Nocna przejażdżka samochodem po parkingu na Płaskowickiej skończyła się aresztem dla 31-latka. Mężczyzna trzymał pod fotelem kilka gramów narkotyków.
Nie od dziś wiadomo, że policjanci są wyczuleni na wszelkie zachowania odbiegające od normy. Dlatego z zaciekawieniem przyglądali się kierowcy oraz pasażerowi peugeota, którzy po 2 w nocy krążyli samochodem w okolicach parkingów przy ul. Płaskowickiej.
- Siedzący w samochodzie mężczyźni przejeżdżali wolno, jakby prowadzili obserwację. Policjanci pełniący służbę po cywilnemu przyglądali się im przez jakiś czas, a następnie postanowili przerwać im zajęcie – mówi podkom. Robert Koniuszy z mokotowskiej komendy policji.

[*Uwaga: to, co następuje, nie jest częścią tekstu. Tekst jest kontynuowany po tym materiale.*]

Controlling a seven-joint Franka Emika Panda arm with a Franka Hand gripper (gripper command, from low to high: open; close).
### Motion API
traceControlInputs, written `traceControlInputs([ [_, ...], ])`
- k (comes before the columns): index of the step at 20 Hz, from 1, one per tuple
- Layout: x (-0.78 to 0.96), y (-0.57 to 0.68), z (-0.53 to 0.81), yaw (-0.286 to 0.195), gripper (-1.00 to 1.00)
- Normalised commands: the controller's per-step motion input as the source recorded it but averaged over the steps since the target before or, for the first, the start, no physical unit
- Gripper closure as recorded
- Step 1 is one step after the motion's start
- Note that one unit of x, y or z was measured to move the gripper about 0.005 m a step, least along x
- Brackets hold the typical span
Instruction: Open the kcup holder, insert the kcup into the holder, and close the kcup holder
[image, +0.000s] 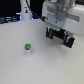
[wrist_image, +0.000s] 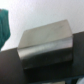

Mężczyźni nie potrafili znaleźć racjonalnego wytłumaczenia na swoją nocną eskapadę. Jednocześnie zapewniali mundurowych, że nie mają przy sobie żadnych nielegalnych substancji i przedmiotów. Policjanci nie dali im jednak wiary i postanowili przeszukać samochód.
- Okazało się, że 31-latek siedzący na miejscu pasażera miał pod fotelem zawiniątko z folii aluminiowej. Wewnątrz znajdował się biały proszek. Narkotester potwierdził, że to amfetamina – zauważa podkom. Koniuszy.
Zabezpieczone przez policjantów narkotyki. fot. policja
31-latek przyznał, że… zapomniał wspomnieć policjantom o tych kilku gramach. Narkotyki trzymał na własny użytek, a zakupił je od nieznajomej osoby w Płocku. Mężczyzna trafił do policyjnej celi. Następnego dnia usłyszał zarzuty. Grozi mu do 3 lat więzienia.